== WHAT YOU HAVE TO DO ==
Please copy every line below that contains the string "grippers".

== DATA BELOW ==
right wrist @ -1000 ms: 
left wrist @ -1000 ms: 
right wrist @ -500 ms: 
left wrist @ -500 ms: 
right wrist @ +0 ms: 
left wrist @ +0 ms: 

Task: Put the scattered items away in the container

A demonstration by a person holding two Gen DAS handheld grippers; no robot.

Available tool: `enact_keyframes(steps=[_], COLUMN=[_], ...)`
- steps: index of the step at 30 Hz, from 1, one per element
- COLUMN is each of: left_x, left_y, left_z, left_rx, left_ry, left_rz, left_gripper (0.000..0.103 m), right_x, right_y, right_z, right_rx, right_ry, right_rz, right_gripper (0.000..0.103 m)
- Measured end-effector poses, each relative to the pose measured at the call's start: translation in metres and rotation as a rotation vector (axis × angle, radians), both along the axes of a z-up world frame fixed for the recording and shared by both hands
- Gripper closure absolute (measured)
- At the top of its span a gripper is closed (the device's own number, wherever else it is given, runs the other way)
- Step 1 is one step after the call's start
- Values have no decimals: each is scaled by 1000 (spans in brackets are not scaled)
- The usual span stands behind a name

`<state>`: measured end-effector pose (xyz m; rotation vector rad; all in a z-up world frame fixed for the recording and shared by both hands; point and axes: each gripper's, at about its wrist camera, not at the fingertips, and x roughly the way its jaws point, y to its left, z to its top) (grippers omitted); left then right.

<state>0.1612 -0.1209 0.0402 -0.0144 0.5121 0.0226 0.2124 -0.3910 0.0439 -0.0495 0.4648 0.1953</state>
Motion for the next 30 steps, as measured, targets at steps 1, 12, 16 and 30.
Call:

== TASK OUTPUT ==
A demonstration by a person holding two Gen DAS handheld grippers; no robot.
`<state>`: measured end-effector pose (xyz m; rotation vector rad; all in a z-up world frame fixed for the recording and shared by both hands; point and axes: each gripper's, at about its wrist camera, not at the fingertips, and x roughly the way its jaws point, y to its left, z to its top) (grippers omitted); left then right.

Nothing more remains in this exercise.